Your assignment:
Lines that include "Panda" make up the answer; copy all of them from the data below.

Input data:
+ + + +

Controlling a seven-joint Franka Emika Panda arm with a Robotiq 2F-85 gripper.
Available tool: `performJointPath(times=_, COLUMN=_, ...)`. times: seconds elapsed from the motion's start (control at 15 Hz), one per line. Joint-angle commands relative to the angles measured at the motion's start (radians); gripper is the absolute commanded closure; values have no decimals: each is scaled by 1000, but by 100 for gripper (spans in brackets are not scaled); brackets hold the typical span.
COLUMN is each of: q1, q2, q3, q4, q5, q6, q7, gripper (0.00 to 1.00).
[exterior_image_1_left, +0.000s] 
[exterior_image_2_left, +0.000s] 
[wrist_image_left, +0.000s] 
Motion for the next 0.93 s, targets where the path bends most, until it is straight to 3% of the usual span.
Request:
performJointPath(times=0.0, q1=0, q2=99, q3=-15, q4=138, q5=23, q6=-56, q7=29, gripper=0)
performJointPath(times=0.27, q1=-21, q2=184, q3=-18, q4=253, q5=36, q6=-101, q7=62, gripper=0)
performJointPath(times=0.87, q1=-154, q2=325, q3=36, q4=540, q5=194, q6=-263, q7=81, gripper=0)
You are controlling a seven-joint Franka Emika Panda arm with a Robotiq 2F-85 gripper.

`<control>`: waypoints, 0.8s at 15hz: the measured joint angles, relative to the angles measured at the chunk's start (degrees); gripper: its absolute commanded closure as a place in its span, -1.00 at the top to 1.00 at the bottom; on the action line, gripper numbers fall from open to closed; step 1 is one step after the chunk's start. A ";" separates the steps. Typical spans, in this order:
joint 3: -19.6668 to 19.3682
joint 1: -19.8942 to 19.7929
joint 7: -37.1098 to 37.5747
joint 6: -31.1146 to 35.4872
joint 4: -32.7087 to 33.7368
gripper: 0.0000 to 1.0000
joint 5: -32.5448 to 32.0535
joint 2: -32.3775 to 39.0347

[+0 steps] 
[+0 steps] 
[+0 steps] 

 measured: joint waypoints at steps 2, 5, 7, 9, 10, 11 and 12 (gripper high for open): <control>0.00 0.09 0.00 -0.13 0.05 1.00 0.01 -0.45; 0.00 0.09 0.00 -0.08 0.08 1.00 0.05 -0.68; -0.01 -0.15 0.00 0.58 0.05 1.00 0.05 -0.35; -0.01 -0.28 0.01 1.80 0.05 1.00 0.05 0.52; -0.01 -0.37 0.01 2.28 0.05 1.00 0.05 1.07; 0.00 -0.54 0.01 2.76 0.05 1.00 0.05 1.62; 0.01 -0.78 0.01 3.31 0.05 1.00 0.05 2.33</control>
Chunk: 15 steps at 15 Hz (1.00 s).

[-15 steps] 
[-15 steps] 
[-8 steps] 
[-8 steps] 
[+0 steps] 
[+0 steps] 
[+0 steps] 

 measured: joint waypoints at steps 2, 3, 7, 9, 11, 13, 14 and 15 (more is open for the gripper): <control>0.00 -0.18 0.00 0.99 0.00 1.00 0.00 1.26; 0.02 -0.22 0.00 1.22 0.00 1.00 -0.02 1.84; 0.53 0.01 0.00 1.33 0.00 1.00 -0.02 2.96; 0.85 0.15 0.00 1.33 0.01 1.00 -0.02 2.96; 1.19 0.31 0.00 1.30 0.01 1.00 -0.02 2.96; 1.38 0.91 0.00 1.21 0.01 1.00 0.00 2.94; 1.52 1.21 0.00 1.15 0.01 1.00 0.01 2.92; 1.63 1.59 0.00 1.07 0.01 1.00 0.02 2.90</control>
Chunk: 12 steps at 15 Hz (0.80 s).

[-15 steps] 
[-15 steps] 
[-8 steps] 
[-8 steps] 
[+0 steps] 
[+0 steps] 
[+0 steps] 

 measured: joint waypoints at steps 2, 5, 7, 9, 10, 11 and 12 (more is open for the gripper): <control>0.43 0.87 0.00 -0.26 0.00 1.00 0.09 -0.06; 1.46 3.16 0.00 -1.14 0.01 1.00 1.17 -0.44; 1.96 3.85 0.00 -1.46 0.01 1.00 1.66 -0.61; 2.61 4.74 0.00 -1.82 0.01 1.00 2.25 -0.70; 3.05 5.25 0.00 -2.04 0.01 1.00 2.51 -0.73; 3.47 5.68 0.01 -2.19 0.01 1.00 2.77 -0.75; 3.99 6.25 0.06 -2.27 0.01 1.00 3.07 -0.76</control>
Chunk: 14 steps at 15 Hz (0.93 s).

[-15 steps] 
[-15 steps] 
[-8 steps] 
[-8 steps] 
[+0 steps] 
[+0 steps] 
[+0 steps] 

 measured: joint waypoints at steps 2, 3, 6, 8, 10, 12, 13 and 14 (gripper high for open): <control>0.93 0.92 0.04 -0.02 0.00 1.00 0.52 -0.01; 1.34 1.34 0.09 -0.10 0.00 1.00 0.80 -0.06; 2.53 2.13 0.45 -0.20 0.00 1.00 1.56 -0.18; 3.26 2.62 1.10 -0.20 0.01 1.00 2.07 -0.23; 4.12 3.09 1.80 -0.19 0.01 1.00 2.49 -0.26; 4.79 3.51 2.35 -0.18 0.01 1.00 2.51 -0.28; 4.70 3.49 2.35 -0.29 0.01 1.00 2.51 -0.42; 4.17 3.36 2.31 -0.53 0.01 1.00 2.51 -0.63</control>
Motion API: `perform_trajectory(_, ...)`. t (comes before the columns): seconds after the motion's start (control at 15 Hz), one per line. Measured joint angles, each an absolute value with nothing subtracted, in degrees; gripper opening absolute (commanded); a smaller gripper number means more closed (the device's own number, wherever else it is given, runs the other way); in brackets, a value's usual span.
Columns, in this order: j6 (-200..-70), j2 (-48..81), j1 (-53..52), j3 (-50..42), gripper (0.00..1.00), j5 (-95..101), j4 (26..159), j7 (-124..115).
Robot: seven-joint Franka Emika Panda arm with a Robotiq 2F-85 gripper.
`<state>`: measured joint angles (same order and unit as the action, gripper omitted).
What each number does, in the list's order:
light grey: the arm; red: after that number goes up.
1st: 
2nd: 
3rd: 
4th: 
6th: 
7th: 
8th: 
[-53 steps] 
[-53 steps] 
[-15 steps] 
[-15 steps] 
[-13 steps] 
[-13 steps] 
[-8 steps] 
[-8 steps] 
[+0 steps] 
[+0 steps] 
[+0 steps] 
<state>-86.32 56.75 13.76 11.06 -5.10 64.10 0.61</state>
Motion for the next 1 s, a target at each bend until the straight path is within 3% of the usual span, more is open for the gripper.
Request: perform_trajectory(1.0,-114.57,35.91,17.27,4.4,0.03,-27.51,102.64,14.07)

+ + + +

Written solution:
Controlling a seven-joint Franka Emika Panda arm with a Robotiq 2F-85 gripper.
You are controlling a seven-joint Franka Emika Panda arm with a Robotiq 2F-85 gripper.
Robot: seven-joint Franka Emika Panda arm with a Robotiq 2F-85 gripper.

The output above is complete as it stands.